El médico forense era un registrador que sustituía al titular. Si al llegar allí esperaba que aquellas tres semanas de paréntesis en el oeste del país fueran menos arduas que su empleo de Londres, se equivocaba. Cuando sonó el teléfono por décima vez aquella mañana, se quitó los guantes, trató de no pensar en los quince cadáveres desnudos que todavía esperaban en los estantes refrigerados y levantó el auricular filosóficamente. La firme voz masculina, excepto por el agradable acento rural, podía haber sido la voz de cualquier oficial de la policía metropolitana; también las palabras las había oído en otras ocasiones.
—¿Es usted? Tenemos un cadáver en un campo, a cinco kilómetros al norte de Blandford, que no nos gusta en absoluto. ¿Podría venir?
La llamada pocas veces difería. Siempre tenían un cadáver que no les gustaba, en una zanja, en un campo, en una cuneta, entre los retorcidos hierros de un coche aplastado. Cogió el cuaderno de notas, hizo las preguntas de siempre y oyó las respuestas que esperaba.
—Bueno, Bert, ya la puedes coser —le dijo a su ayudante—. No es cosa del otro mundo. Dile al secretario del juez que ya puede dar la orden para que se hagan cargo. Yo me voy a ver a otro. Prepárame los dos siguientes, ¿de acuerdo?

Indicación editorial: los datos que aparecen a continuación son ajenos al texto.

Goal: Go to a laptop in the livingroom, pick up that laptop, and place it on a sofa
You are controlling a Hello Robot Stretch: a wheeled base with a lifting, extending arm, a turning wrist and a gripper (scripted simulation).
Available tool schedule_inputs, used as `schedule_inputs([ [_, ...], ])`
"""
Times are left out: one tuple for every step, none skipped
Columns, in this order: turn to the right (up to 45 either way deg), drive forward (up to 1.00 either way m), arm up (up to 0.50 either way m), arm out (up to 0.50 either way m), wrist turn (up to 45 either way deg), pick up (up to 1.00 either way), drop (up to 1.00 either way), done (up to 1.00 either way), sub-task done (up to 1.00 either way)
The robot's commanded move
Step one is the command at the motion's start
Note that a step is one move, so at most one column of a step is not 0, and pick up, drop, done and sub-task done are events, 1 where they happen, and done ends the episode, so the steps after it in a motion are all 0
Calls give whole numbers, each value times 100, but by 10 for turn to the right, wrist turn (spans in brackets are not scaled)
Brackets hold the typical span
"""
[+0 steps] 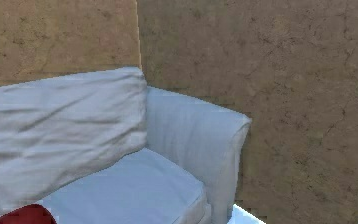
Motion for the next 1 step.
schedule_inputs([
  [0,0,10,0,0,0,0,0,0],
])
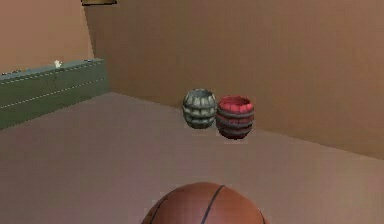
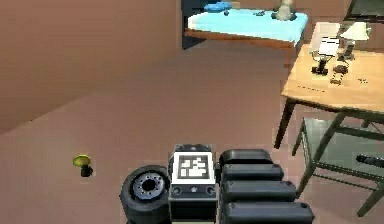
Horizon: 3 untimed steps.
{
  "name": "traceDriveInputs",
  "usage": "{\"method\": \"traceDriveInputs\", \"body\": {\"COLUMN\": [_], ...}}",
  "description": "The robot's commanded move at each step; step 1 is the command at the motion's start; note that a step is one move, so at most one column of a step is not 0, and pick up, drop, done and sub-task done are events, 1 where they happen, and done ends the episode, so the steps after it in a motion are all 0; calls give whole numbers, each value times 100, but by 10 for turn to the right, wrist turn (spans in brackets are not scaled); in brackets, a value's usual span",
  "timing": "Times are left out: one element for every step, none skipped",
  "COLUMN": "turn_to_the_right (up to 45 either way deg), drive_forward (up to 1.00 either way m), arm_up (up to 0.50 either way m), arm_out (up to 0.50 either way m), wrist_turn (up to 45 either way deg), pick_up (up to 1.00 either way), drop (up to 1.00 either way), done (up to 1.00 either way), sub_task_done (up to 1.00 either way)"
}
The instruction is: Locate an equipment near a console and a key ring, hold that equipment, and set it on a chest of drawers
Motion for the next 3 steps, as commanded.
{"method": "traceDriveInputs", "body": {"turn_to_the_right": [-330, 0, -30], "drive_forward": [0, 100, 0], "arm_up": [0, 0, 0], "arm_out": [0, 0, 0], "wrist_turn": [0, 0, 0], "pick_up": [0, 0, 0], "drop": [0, 0, 0], "done": [0, 0, 0], "sub_task_done": [0, 0, 0]}}
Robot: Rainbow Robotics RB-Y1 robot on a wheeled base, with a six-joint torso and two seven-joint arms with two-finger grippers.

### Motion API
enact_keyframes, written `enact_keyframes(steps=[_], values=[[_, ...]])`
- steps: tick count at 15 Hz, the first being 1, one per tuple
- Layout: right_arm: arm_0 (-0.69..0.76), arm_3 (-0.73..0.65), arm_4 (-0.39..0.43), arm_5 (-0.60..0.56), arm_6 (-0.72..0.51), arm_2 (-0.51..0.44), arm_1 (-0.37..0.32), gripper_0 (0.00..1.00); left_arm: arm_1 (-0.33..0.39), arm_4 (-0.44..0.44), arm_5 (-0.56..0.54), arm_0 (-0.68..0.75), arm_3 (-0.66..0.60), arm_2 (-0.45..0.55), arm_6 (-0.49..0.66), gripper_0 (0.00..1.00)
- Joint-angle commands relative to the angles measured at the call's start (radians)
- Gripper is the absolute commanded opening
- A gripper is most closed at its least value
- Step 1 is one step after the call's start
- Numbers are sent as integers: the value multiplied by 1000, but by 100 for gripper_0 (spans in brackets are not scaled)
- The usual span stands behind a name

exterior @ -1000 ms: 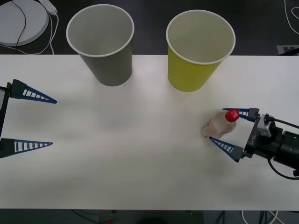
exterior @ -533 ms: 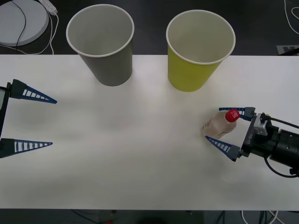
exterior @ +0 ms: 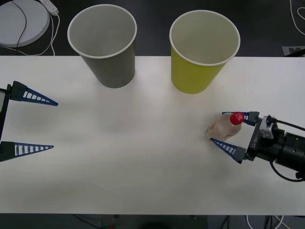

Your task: Put the can into the green bin and the plastic bottle into the gray bin

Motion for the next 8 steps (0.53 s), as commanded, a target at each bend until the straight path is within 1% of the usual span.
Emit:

Echó una última mirada al enflaquecido cuerpo de la mesa de operaciones. Grace Miriam Willison, soltera, de cincuenta y siete años, no había presentado dificultad alguna. Ningún signo externo de violencia, ninguna prueba interna que justificara el envío de las vísceras al laboratorio. Le había comentado con cierto mal humor a su ayudante que si los médicos de cabecera se dedicaban a mandar a sus clientes a un servicio de medicina forense agobiado de trabajo para averiguar cuál de sus diagnósticos era el acertado, más valía que cerraran el servicio. Pero la corazonada del médico tenía fundamento. Se le había pasado una cosa por alto, el neoplasma avanzado de la parte superior del estómago. Sin embargo, ese dato de nada le iba a servir ahora. Eso, la esclerosis múltiple o la dolencia cardíaca la habían matado. Él no era Dios y ya había tomado una determinación. O quizá la mujer había decidido que ya tenía suficiente y había dejado de luchar. En su estado, lo misterioso era que continuara viviendo, no que le sobreviniera la muerte. Empezaba a pensar que la mayor parte de los pacientes morían cuando decidían que les había llegado la hora. Pero eso no se podía poner en el certificado de defunción.
Garabateó una nota final en el expediente de Grace Willison, le dio una última indicación a su ayudante y empujó las puertas oscilantes para dirigirse a otra muerte, otro cadáver, hacia su verdadero trabajo, pensó con algo parecido al alivio.